TASK >> All lines in the material containing the word "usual" need to be copied.

GIVEN INFORMATION >>

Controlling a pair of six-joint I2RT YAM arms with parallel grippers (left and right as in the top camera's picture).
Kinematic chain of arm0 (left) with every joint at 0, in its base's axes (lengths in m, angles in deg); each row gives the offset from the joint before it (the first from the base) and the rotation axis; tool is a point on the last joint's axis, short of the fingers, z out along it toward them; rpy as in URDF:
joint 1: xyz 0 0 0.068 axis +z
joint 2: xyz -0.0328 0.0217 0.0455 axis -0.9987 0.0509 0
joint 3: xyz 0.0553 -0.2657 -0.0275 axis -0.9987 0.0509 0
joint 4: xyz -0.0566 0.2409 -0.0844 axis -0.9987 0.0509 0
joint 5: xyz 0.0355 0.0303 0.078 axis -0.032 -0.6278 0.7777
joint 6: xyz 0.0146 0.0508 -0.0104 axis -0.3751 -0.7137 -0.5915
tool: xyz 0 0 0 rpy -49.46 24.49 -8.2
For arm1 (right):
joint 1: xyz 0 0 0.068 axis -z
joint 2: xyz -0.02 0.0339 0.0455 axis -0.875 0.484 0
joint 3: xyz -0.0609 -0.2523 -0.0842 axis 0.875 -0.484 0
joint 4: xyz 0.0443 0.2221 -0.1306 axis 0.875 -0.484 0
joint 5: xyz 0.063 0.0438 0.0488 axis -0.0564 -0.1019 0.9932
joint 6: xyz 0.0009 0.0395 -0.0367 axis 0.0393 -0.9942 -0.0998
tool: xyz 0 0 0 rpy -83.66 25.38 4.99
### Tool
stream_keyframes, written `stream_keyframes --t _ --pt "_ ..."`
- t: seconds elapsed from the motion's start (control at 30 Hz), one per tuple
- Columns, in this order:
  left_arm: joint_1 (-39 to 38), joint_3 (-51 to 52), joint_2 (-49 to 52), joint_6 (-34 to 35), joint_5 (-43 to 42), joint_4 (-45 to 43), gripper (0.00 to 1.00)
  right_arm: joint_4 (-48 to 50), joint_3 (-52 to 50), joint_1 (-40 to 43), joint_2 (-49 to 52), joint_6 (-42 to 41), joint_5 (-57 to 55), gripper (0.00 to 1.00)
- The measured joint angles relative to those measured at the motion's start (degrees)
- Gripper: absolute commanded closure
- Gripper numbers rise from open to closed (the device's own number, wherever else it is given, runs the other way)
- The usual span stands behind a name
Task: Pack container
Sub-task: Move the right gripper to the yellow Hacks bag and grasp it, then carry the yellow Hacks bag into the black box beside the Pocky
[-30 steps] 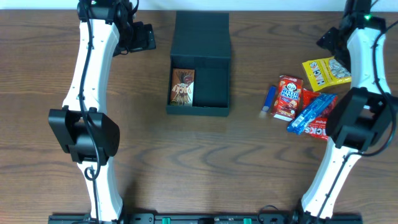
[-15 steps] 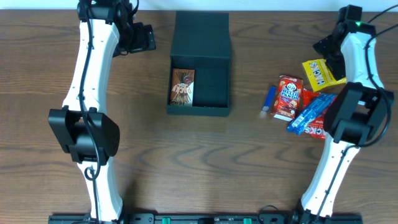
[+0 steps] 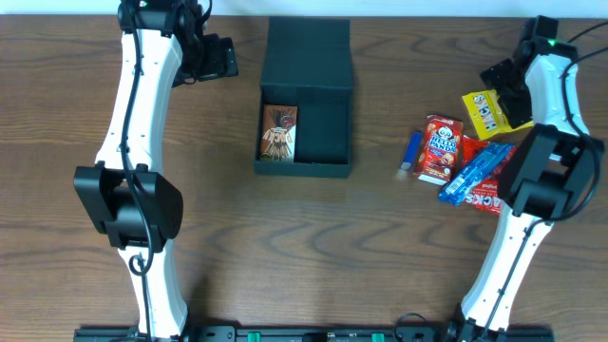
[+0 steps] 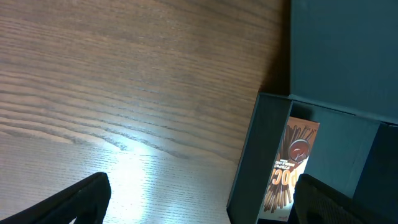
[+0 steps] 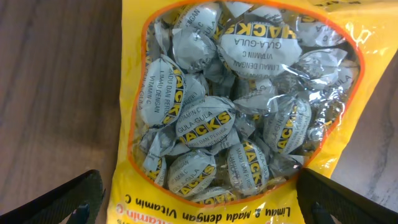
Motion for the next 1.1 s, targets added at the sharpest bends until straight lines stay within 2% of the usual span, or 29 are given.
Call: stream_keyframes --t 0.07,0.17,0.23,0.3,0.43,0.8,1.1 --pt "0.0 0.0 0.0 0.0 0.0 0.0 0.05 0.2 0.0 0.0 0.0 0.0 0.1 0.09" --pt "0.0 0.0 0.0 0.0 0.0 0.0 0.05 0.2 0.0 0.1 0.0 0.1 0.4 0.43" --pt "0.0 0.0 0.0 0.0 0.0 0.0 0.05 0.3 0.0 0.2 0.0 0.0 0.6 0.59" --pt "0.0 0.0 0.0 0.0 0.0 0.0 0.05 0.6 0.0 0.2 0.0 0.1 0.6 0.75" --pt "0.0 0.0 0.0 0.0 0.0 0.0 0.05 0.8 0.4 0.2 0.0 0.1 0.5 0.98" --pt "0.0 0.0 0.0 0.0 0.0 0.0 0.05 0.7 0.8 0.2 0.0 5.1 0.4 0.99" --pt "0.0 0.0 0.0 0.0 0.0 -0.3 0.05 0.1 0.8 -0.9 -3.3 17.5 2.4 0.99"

EXERCISE OUTPUT >>
- The usual span stands behind a name
Motion for the next 1.1 s, targets added at the sharpest bends until straight lines stay within 2% of the usual span, or 29 are given.

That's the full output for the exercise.